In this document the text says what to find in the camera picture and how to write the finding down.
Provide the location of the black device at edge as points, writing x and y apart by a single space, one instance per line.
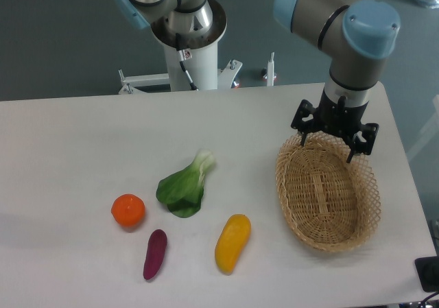
427 270

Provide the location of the woven wicker basket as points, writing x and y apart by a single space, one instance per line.
330 203

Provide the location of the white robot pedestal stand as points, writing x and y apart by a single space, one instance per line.
189 41

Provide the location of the green bok choy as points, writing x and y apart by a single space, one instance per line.
182 192

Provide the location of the yellow mango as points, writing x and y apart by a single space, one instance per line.
233 239

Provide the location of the orange fruit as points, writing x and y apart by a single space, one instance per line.
128 210

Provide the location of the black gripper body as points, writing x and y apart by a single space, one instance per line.
334 116

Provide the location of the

- - -

▶ WHAT THE EXERCISE ASKS
Keep each line of the records exactly as it is while transcribing them, but leave the images behind.

▶ RESPONSE TO THE TASK
In this document the text says what to find in the camera picture and how to write the finding down.
Provide the location of the black device at edge as points, writing x and y apart by a single space, one instance per line.
427 270

Provide the location of the woven wicker basket as points, writing x and y apart by a single space, one instance per line.
330 203

Provide the location of the white robot pedestal stand as points, writing x and y apart by a single space, one instance per line.
189 41

Provide the location of the green bok choy as points, writing x and y apart by a single space, one instance per line.
182 192

Provide the location of the yellow mango as points, writing x and y apart by a single space, one instance per line.
233 239

Provide the location of the orange fruit as points, writing x and y apart by a single space, one instance per line.
128 210

Provide the location of the black gripper body as points, writing x and y apart by a single space, one instance per line.
334 116

Provide the location of the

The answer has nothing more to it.